Fighting for control of our purse strings

The UK’s Crown Prosecution Service says that a new law is needed to stop terrorists and other criminals using Bitcoin-style digital payments for illicit purposes such as money laundering.

Really? We have more than enough laws already, and a quick way to cut crime would be to scrap two-thirds of them, but that’s another story. But the thinking behind this particular proposal is clear: our authorities feel that, because of technical innovation, they are losing control of money, and want to reassert it. Hence all the dire talk to bolster this new power grab. "Shock horror: Drugs are being traded on the ‘dark web’” – that sort of thing. Of course, if drugs were legal (even if regulated, like alcohol) this would not be a problem. (Yet another story.)

But the CPS proposal is another thin-end-of-the-wedge issue. Sure, we all want a way of dispossessing scumbags who pile up secret funds to finance terrorism or to conceal gains from fraud and corruption. But should the authorities be allowed to barge into everyone’s accounts, Bitcoin or regular, as they please, or on some fishing trip, or on the allegations of someone with a grudge? No.

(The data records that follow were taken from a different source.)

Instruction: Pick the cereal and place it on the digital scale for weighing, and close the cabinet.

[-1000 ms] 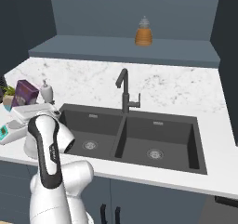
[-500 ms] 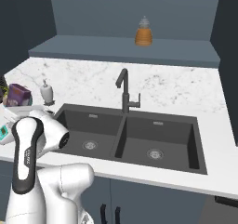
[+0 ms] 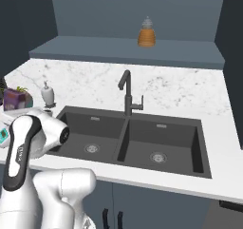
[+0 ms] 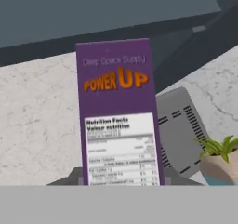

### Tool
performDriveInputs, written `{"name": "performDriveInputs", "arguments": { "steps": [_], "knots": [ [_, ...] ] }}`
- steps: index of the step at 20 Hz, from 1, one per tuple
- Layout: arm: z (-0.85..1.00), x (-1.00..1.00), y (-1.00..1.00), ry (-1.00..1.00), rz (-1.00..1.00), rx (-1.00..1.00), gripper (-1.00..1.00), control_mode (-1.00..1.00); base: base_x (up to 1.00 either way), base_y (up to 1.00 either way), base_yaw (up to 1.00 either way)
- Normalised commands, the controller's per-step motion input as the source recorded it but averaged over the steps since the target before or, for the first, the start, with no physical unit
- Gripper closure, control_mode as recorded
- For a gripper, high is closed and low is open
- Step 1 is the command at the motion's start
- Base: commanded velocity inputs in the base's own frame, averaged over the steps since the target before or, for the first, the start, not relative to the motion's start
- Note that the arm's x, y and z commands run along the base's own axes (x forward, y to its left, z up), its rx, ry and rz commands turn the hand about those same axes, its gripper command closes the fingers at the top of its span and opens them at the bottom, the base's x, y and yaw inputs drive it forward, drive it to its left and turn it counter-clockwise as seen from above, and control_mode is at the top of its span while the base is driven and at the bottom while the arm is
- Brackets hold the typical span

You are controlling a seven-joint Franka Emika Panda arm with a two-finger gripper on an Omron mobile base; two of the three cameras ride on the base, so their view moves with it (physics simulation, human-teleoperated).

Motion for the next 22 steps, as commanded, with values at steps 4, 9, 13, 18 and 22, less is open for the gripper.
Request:
{"name": "performDriveInputs", "arguments": {
  "steps": [4,9,13,18,22],
  "knots": [
    [-0.39,0.18,0.14,-0.20,0.00,-0.02,1.00,-1.00,0.00,0.00,0.00],
    [-0.38,0.32,0.15,-0.08,0.00,0.00,1.00,-1.00,0.00,0.00,0.00],
    [-0.30,0.37,0.34,0.00,0.00,0.00,1.00,-1.00,0.00,0.00,0.00],
    [-0.33,0.38,0.27,0.00,0.00,0.00,1.00,-1.00,0.00,0.00,0.00],
    [-0.27,0.39,0.23,0.00,0.00,0.00,1.00,-1.00,0.00,0.00,0.00]
  ]
}}
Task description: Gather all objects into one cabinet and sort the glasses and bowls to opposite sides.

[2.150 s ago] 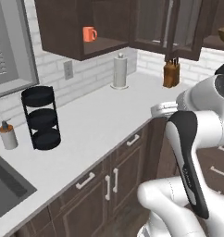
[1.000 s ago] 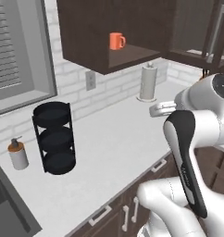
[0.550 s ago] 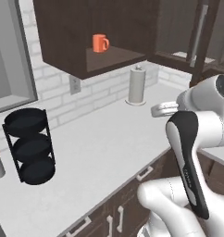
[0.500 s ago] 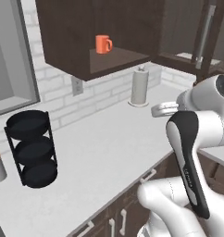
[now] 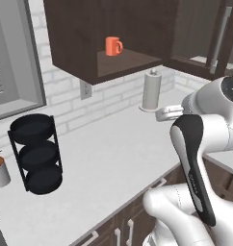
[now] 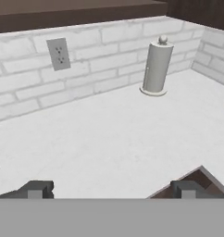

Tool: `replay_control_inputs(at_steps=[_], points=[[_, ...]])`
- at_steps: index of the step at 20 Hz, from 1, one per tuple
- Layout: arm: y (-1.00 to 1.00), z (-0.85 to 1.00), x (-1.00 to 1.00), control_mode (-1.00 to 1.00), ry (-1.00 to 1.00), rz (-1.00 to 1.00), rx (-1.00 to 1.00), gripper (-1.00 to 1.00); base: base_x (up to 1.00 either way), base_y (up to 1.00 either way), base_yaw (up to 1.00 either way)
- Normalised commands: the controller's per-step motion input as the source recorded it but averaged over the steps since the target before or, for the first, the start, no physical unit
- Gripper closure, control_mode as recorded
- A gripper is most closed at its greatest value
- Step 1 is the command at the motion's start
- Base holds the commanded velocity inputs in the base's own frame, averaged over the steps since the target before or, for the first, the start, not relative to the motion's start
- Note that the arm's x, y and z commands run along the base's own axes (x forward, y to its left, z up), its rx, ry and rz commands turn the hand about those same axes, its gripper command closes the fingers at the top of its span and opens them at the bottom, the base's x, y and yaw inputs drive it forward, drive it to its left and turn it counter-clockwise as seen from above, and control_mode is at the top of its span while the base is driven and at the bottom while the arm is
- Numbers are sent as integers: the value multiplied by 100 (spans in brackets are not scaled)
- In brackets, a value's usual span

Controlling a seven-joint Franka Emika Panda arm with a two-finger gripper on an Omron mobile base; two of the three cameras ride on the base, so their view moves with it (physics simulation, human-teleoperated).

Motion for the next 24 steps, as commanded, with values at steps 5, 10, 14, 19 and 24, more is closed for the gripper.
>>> replay_control_inputs(at_steps=[5, 10, 14, 19, 24], points=[[0, 0, 0, 100, 0, 0, 0, -100, 13, 2, 5], [0, 0, 0, 100, 0, 0, 0, -100, 28, 5, 1], [2, 13, 4, -100, 0, 0, 1, -100, 14, 5, 0], [38, 73, 0, -100, -1, 8, 0, -100, 0, 0, 0], [42, 70, 3, -100, -7, 20, 0, -100, 0, 0, 0]])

In the early days, many authorities wanted to close down Bitcoin and other digital payments entirely. Again, the excuse was that criminals would use them. Pardon? Since most of the world’s crime is done in regular currencies, that arguments would put the entire boards of the Federal Reserve, the Bank of England and the European Central Bank in the slammer. A neat idea, but not exactly justice.

I remember decades ago, before cellphones and stuff, when Citizens Band radio came out – to the delight of long distance lorry drivers, who could not talk to friends while on the road (and warn others of police patrols). There were appeals to ban it in Parliament, on the grounds that criminals could use it to plot robberies (I’m not making this up). Well, we might as well have abolished telephones and letters (and while at it, heliograph or any other communication device). Again, it was fear of the technologically new.

The Feds say they have cracked the iPhone codes, though MI6 boffins still seem to be scratching their heads. Again, there have been demands to open up the codes so the authorities can snoop at will. Do we really think their snooping will stop at bad guys? Or will junior officials just not be able to resist prying into the text messages of a few celebs that the Sunday tabloids have interest in?

Apple was right to resist the Feds’ legal challenge, on the grounds that people’s privacy and people’s security are intimately bound up and too important to be given over to government politicians and officials. I think the same is true with money, of any kind. One of the joys of cash is that we can use it without the government keeping a track of our spending: after all, control people’s spending and you control their lives. Let’s keep it a private and secure as we possibly can.